Sen. Grassley Holds Up Rare Bipartisan Immigration Bill

December 02, 2011 11:30 am ET — Salvatore Colleluori

With the immigration debate growing increasingly divisive, it might be surprising to find out that both Republicans and Democrats came together this week to pass an important immigration bill. On Tuesday, the House of Representatives passed the Fairness for High-Skilled Immigrants Act — a bill that would remove the country-specific caps on highly skilled immigrants — by a vote of 389 to 15. Given support from both parties for the measure as well as endorsements from both the U.S. Chamber of Commerce and pro-immigration groups, one would expect it to fly though the Senate in an equally bipartisan fashion.

Alas, upon reaching the Senate calendar, a hold was placed on the bill by Sen. Chuck Grassley (R-IA), who explained he was worried that the bill does nothing to protect Americans who seek high-skilled jobs.

Grassley's opposition to the bill is misguided. As the Immigration Policy Center points out, highly skilled immigrant workers "don't 'steal' jobs from U.S. workers." An essay by two economists included with the Federal Reserve Bank of Dallas' 2010 annual report explains, "High-skilled immigrants tend to complement high-skilled native-born workers by flowing into fast-growing fields where native labor supply cannot keep up." From 1995 to 2005, "immigrants co-founded one-quarter of U.S. tech and engineering start-ups, including co-founding well-known names like Intel, Google, and eBay."

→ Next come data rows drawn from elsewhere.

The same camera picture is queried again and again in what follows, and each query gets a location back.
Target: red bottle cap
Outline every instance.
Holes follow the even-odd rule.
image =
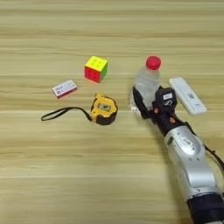
[[[150,70],[158,70],[160,68],[160,65],[161,65],[161,59],[157,56],[150,56],[146,60],[146,66]]]

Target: remote control
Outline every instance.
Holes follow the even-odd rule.
[[[170,79],[169,83],[192,116],[207,112],[205,104],[183,78]]]

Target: rubik's cube
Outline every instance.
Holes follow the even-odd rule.
[[[108,71],[108,61],[92,56],[85,65],[85,77],[91,81],[100,83]]]

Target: red cube face
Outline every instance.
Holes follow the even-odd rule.
[[[101,81],[101,73],[87,66],[85,66],[85,77],[98,83]]]

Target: yellow cube face
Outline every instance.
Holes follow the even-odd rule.
[[[98,72],[101,72],[102,69],[107,65],[108,61],[105,59],[92,56],[87,62],[86,67],[92,68]]]

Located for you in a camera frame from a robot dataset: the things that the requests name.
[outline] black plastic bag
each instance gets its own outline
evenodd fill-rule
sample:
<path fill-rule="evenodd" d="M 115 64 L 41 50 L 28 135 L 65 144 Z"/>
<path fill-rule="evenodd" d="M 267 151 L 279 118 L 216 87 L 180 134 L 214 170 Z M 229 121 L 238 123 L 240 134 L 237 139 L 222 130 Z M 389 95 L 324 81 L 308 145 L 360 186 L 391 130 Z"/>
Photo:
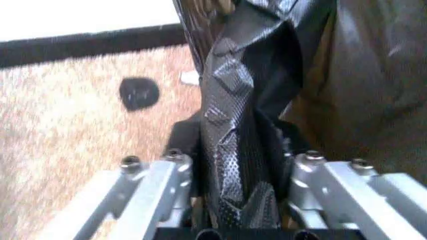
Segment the black plastic bag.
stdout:
<path fill-rule="evenodd" d="M 280 225 L 283 110 L 330 160 L 366 157 L 425 183 L 426 18 L 422 0 L 241 1 L 196 63 L 214 227 Z"/>

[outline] textured black plastic
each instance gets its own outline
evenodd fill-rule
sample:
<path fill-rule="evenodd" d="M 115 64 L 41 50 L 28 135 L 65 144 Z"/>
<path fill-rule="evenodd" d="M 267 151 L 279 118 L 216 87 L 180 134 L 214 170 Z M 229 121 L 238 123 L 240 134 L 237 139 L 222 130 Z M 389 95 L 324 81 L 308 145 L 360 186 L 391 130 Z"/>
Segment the textured black plastic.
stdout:
<path fill-rule="evenodd" d="M 333 9 L 330 0 L 265 2 L 241 1 L 206 59 L 200 134 L 214 227 L 280 227 L 292 164 L 273 121 L 299 93 Z"/>

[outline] floor
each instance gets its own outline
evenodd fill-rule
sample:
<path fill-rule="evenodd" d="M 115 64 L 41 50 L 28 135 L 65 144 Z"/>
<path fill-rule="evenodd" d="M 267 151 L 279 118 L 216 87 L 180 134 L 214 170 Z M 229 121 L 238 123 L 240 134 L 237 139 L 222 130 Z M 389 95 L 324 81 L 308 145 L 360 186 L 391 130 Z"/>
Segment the floor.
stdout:
<path fill-rule="evenodd" d="M 200 108 L 186 45 L 0 69 L 0 239 L 35 239 L 98 170 L 160 156 L 174 122 Z M 156 80 L 160 98 L 129 113 L 123 78 Z M 97 234 L 98 239 L 105 232 Z"/>

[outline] black oval object
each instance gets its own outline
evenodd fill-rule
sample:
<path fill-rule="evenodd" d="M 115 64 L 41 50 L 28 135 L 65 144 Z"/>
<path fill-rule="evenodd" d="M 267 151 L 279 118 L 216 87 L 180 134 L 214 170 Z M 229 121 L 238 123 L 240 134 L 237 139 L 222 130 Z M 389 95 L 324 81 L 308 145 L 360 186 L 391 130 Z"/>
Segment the black oval object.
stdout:
<path fill-rule="evenodd" d="M 223 240 L 223 237 L 217 230 L 207 228 L 201 230 L 195 237 L 195 240 Z"/>
<path fill-rule="evenodd" d="M 131 112 L 153 106 L 160 95 L 157 84 L 147 77 L 124 78 L 119 93 L 124 106 Z"/>
<path fill-rule="evenodd" d="M 312 232 L 302 230 L 302 231 L 298 232 L 297 234 L 295 234 L 293 239 L 294 240 L 319 240 L 319 237 L 316 236 L 316 234 L 314 234 Z"/>

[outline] black object on floor
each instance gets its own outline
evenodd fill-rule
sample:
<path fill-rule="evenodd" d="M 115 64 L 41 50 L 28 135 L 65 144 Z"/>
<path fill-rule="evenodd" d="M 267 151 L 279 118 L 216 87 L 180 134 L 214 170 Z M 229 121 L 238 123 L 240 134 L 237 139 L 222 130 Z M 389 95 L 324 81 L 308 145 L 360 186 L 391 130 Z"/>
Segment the black object on floor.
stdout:
<path fill-rule="evenodd" d="M 160 95 L 157 84 L 146 77 L 123 79 L 119 93 L 121 101 L 130 112 L 153 106 Z"/>

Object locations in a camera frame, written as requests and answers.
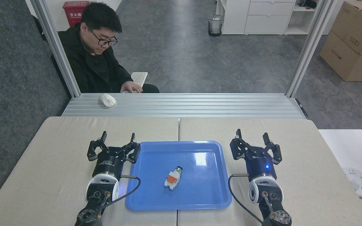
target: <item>man's hand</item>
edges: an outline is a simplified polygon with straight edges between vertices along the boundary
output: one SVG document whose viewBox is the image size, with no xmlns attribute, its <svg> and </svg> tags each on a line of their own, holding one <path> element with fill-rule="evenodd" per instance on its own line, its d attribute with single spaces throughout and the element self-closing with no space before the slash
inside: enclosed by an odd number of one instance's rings
<svg viewBox="0 0 362 226">
<path fill-rule="evenodd" d="M 142 93 L 142 87 L 140 85 L 135 84 L 132 81 L 126 81 L 122 84 L 120 93 L 128 90 L 130 93 L 134 93 L 134 90 L 138 93 Z"/>
</svg>

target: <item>wire mesh trash can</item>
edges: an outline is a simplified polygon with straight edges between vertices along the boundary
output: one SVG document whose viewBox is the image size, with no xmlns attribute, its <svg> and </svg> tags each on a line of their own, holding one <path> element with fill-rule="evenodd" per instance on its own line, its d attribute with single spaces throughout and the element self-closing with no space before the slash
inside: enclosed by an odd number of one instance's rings
<svg viewBox="0 0 362 226">
<path fill-rule="evenodd" d="M 219 36 L 222 31 L 224 17 L 215 14 L 215 15 L 210 15 L 207 18 L 209 19 L 209 35 Z"/>
</svg>

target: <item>glasses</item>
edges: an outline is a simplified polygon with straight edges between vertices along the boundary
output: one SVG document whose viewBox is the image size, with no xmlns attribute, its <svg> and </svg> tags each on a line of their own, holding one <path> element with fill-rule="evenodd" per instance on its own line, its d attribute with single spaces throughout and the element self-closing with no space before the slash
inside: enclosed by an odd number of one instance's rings
<svg viewBox="0 0 362 226">
<path fill-rule="evenodd" d="M 99 45 L 101 45 L 101 46 L 104 46 L 107 43 L 109 46 L 113 46 L 118 43 L 118 40 L 115 36 L 114 36 L 115 40 L 103 40 L 103 39 L 100 39 L 99 37 L 97 37 L 97 35 L 92 31 L 92 29 L 90 29 L 89 26 L 87 26 L 87 28 L 89 28 L 90 32 L 92 32 L 92 34 L 99 40 Z"/>
</svg>

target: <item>beige tabletop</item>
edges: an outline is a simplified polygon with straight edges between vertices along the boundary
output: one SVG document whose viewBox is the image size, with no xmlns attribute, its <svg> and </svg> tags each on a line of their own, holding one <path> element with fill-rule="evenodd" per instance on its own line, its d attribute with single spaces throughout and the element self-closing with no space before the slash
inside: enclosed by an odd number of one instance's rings
<svg viewBox="0 0 362 226">
<path fill-rule="evenodd" d="M 96 162 L 86 153 L 107 131 L 107 146 L 178 140 L 177 118 L 49 117 L 0 189 L 0 226 L 73 226 L 86 206 L 84 192 Z M 128 174 L 131 163 L 124 164 Z M 120 196 L 127 179 L 120 180 Z M 135 212 L 125 199 L 106 208 L 103 225 L 175 226 L 177 211 Z"/>
<path fill-rule="evenodd" d="M 283 190 L 283 207 L 294 226 L 362 226 L 362 203 L 310 120 L 182 118 L 179 140 L 215 140 L 223 147 L 228 175 L 247 173 L 243 159 L 234 160 L 230 142 L 237 129 L 243 140 L 264 146 L 262 135 L 280 145 L 283 160 L 275 166 Z M 246 178 L 233 179 L 236 196 L 260 219 L 258 204 L 251 204 Z M 178 226 L 259 226 L 235 200 L 226 209 L 179 210 Z"/>
</svg>

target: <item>trash can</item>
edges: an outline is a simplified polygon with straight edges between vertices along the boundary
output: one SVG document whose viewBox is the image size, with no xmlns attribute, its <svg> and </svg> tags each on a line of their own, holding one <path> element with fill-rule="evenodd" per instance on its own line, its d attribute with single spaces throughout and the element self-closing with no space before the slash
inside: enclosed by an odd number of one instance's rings
<svg viewBox="0 0 362 226">
<path fill-rule="evenodd" d="M 224 17 L 215 14 L 215 15 L 210 15 L 207 18 L 209 19 L 209 35 L 219 36 L 222 31 Z"/>
<path fill-rule="evenodd" d="M 65 2 L 62 8 L 65 10 L 66 18 L 68 19 L 69 27 L 73 27 L 82 19 L 83 10 L 89 5 L 89 1 Z"/>
</svg>

In addition to backing from President Obama, increasing the number of highly skilled immigrants has garnered support from the conservative Heritage Foundation and the libertarian Cato Institute, as well as from Republican presidential contenders Newt Gingrich and Mitt Romney. Romney even suggested stapling "a green card to the diploma of anybody who's got a degree of math, science, a Masters degree, Ph.D."

Sen. Grassley's hold proves that instead of listening to the studies, the business leaders, and even members of his own party, he is letting his anti-immigrant ideology get in the way of a smart policy.